これは天が聖女様の能力を上手く使い傾いたこの国を立て直しなさいと言っているのよ」

「俺は!絶対に皆が完全降伏してくれるなんて自信がない…降伏しない奴も絶対1人2人はいるよな?
全然居ないなんてそっちの方がありえないよな?
俺は兵士だから闘わないといけないよな?俺は聖女様の能力で圧倒的な力でその降伏しない奴を殺さないといけないのか?」

「ミラー、お昼に何があったの?」

「俺の質問に答えてくれクロナ」

「ミラー、誰が貴方にそんな思想を植え付けたの?王宮の外で誰と会ってたの?」

「なぁ教えてくれよ」

「先に私の質問に答えて頂戴」

 拳を握りしめて俯いたままミラーは無言になった。

「愚王の親衛隊?」

 ミラーは動かない。

「もしかしてあの異物かしら?」

 ピクリ、とミラーの体が動いた。

「そう、あの異物に余計な思想を植え付けられたのね。
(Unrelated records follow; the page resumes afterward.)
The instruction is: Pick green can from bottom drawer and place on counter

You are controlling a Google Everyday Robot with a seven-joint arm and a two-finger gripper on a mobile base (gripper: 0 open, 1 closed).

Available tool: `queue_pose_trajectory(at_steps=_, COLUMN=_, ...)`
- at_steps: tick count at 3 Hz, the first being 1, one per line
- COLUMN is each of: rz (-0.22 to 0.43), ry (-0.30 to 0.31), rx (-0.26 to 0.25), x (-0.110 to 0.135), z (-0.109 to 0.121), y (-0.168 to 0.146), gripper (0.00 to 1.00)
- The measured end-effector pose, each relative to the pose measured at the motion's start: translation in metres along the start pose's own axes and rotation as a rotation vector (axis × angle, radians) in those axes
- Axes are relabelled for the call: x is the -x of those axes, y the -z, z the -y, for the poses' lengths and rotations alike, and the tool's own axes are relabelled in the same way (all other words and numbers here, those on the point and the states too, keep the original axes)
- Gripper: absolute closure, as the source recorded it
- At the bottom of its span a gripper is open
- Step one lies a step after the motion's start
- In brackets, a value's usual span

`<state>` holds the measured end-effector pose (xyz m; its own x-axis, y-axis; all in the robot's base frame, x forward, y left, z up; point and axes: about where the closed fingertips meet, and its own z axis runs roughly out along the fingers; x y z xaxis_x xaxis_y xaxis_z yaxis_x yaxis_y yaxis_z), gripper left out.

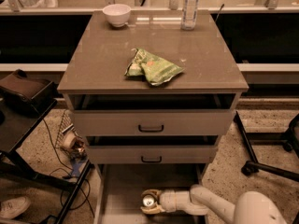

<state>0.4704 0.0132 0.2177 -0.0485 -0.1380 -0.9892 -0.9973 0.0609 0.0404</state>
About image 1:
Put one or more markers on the grey drawer cabinet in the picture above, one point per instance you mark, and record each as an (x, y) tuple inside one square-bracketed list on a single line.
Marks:
[(95, 78)]

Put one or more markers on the top drawer with handle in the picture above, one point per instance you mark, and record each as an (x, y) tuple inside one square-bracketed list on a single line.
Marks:
[(108, 123)]

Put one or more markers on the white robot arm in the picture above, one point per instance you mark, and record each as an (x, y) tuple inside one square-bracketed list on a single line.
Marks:
[(250, 208)]

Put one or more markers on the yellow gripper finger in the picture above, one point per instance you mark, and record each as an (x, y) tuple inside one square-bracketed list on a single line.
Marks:
[(156, 209), (154, 193)]

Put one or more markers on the drawer with handle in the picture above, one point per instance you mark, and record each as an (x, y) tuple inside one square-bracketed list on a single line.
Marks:
[(108, 123), (150, 154)]

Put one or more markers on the black office chair base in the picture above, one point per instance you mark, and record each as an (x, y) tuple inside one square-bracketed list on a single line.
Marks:
[(268, 144)]

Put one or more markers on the white sneaker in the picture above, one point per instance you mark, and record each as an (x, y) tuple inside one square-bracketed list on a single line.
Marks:
[(14, 207)]

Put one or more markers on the middle drawer with handle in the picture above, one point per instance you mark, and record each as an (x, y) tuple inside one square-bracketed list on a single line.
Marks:
[(150, 154)]

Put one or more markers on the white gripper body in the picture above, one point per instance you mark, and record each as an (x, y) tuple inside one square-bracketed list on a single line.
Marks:
[(167, 200)]

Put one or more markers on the green chip bag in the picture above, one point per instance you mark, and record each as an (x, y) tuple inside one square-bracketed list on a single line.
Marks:
[(155, 69)]

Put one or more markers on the clear water bottle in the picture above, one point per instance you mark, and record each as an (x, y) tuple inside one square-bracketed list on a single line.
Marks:
[(189, 14)]

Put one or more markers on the white bowl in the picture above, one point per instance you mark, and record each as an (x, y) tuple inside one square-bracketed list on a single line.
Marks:
[(117, 14)]

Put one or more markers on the black side table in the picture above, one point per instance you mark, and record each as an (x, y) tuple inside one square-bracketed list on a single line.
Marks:
[(14, 129)]

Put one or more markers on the wire basket with clutter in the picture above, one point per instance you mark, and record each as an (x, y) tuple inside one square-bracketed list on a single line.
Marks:
[(68, 140)]

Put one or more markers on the open bottom drawer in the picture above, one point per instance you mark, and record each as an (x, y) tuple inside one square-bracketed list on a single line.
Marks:
[(121, 187)]
忌々しい愚王の犬になったあの異物に。私の召喚を失敗と言われる原因を作ったあの異物。
私に貴族たちの前で恥をかかせた、あの忌々しい異物が、貴方に余計な事を吹き込んだのね」

 クロナはギリッ、と整えられた綺麗な親指を噛んだ。

「忌々しい愚王の忌々しい犬に成り下がった忌々しい異物。どこまで私の邪魔をする気なのかしら?」

 クロナの色素の薄い瞳の奥で冷たい炎が燃え上がった。